インターフェースというのは透明であるべきなんだ。手元で何かをコントロールする時、コントローラーを意識してしまうようでは駄目だ。モーション・コントロールでも、操作法を頭で考えてしまう。インターフェースの事は意識せず、まるで神経が繋がっているように感じさせることが理想だ。ある程度のインターフェースが出来上がるまでは、とにかく最低のインターフェースだと想定しなければいけない。謙虚な気持ちを植えつけられるよ。発売時にはある程度の出来になっている事を願うけど、インターフェースに正解は存在しないんだ。

▼ 戦闘以外の探索要素は増えているんでしょうか?BioShock 1やSystem Shock 2と比較して、パズルやキャラクター同士のやり取りは?

Ken Levine: キャラクター同士のやり取りはかなり増えているよ。まだ話していないことが沢山あるんだ。BioShock 1で多くはやり尽くしてしまったが、やり逃したことも残っていると思う。構想中の事例を今ここで話すわけには行かないが、キャラクター同士のやり取りというのは、明らかにBioShock 1で掘り下げ不足だった重要な要素だ。革新的なこと、今までとは違うことに挑戦するというのは常にリスクが伴うけど、焼き直しをするくらいなら、今までとは違うことをして失敗する方がマシなんだ。

▼ Infiniteにマルチプレーを付ける予定はありませんか?

Ken Levine: この質問には2年間に渡って同じ答えを返してきたけど、今回も今までと同じつまらない答えを返すよ。ファンの望みにマッチしたBioShockらしいマルチプレーというだけでなく、プレーしていて最高に楽しいものが出来たと感じない限り、BioShock Infiniteにマルチプレーを付けることはない。もし付けることがあれば、きちんと発表するよ。

▼ 現時点では実現していないと。

Ken Levine: そうだね。現時点では、実現したと発表したことはないよ。これでどうだい?

▼ オーケーです。

Ken Levine: 文法的に変な答えになったけど。

▼ ファン以外にBioShock Infiniteのジャンルを説明するとしたら、何になりますか?

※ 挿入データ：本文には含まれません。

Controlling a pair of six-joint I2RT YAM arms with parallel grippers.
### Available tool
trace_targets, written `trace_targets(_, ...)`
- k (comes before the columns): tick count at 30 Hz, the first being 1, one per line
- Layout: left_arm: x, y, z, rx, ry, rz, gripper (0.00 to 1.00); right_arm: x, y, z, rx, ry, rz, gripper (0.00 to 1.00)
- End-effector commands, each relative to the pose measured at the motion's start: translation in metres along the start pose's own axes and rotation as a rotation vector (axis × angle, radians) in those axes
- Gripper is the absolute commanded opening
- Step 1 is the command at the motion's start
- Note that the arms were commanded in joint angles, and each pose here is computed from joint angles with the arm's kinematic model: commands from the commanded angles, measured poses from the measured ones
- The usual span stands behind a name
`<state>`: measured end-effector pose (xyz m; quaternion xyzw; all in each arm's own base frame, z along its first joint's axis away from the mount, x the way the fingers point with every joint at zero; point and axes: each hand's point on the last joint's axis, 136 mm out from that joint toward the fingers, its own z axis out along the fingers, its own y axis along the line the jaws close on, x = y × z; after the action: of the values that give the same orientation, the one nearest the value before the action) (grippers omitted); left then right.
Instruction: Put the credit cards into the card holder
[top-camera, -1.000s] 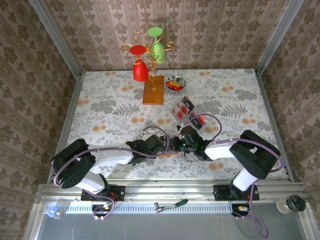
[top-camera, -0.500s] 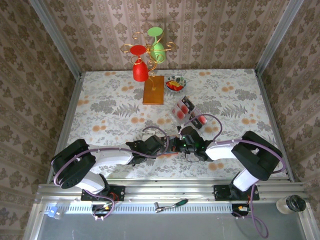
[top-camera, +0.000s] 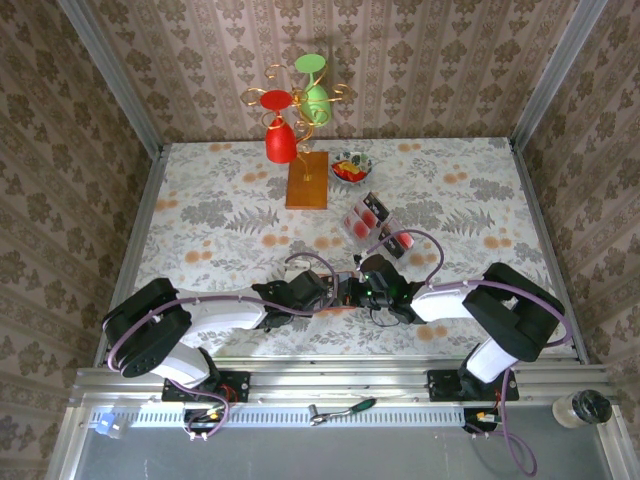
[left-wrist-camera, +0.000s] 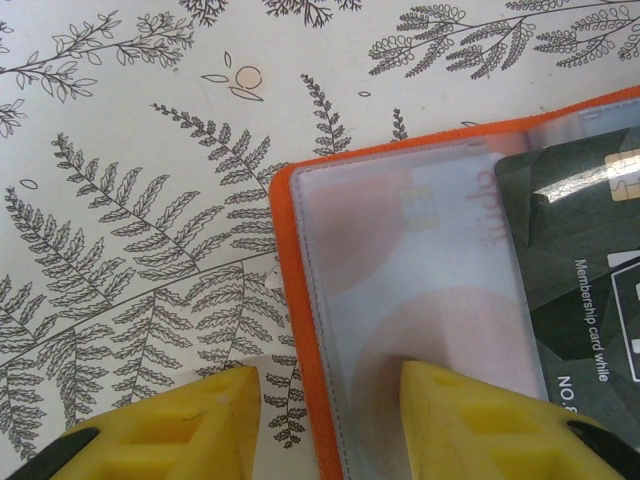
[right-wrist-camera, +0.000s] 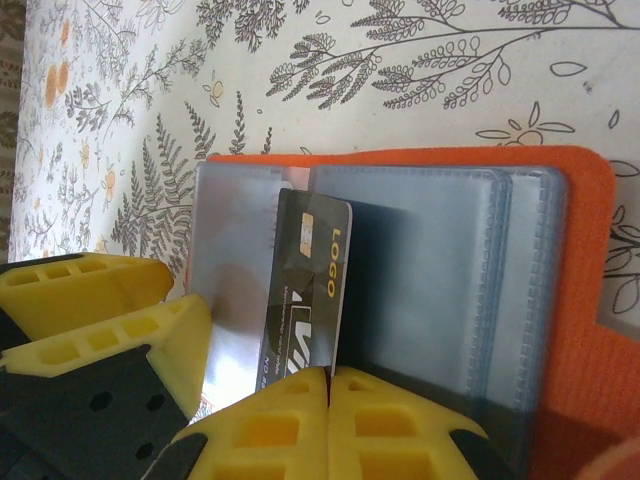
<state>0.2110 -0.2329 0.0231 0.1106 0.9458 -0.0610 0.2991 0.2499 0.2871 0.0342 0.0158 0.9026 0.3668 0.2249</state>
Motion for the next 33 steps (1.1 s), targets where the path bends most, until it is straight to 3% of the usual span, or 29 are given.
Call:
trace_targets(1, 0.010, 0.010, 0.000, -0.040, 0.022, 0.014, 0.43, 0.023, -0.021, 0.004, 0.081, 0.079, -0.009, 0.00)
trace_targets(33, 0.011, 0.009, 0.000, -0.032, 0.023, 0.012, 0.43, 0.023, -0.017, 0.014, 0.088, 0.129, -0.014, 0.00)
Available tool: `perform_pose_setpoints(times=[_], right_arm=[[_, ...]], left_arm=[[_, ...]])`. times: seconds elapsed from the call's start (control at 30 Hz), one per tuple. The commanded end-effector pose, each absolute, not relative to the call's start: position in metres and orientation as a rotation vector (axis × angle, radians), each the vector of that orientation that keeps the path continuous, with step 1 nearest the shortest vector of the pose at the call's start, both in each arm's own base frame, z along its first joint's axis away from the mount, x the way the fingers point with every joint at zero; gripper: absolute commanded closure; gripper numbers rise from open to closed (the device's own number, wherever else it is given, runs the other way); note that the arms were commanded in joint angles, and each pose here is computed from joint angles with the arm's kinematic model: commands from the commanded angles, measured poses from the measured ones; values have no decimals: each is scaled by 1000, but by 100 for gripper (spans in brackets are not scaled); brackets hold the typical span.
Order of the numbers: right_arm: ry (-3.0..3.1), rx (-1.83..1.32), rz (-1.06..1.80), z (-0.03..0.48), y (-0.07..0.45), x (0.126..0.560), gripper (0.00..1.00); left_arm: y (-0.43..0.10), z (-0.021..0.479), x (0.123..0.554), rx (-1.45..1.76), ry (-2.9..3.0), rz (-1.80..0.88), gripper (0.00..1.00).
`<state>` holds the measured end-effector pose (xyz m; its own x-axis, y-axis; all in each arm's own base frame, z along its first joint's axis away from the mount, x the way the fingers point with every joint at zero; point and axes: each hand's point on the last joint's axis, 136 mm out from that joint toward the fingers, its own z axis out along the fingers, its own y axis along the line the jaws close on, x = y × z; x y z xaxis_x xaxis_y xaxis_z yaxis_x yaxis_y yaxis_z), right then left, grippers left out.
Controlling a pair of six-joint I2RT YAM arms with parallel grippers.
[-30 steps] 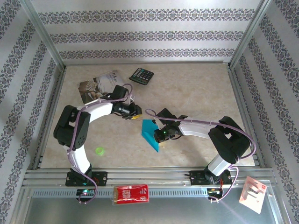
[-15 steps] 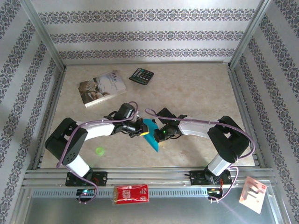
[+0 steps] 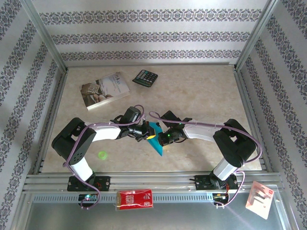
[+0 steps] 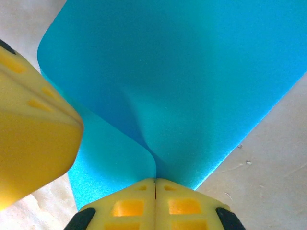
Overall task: Fold a paper plane with a square sheet of paper (pick it up from the middle)
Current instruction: Third fold the triangle at the center of the table.
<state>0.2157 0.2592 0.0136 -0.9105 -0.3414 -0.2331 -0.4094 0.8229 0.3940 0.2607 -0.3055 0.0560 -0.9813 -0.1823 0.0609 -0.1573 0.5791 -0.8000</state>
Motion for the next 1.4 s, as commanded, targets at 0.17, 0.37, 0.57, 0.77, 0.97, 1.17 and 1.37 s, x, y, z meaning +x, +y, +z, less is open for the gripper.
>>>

Ken Levine: 1人称シューターのままで行くと思う。それで大体分かってもらえるだろう。1人称シューターのプレーヤーが期待する要素が詰まったゲームだ。他の1人称シューターにはない要素も沢山含まれているが、1人称シューター体験は確実にそこにあるからね。銃があって、リロードがあって、敵とヘッドショットがある。カジュアル・ゲーマーに説明するにはそれが適当だろう。でもハードコア・ゲーマーには、ただゲーム内容を説明するだけなんだ。彼らはジャンルを気にしないし、その先を掘り下げてくれる。Minecraftが何のジャンルなのか分からないだろう?

▼ 確かに。最後に、BioShock Infiniteは2012年発売で変わりはありませんか?

Ken Levine: その通りだ。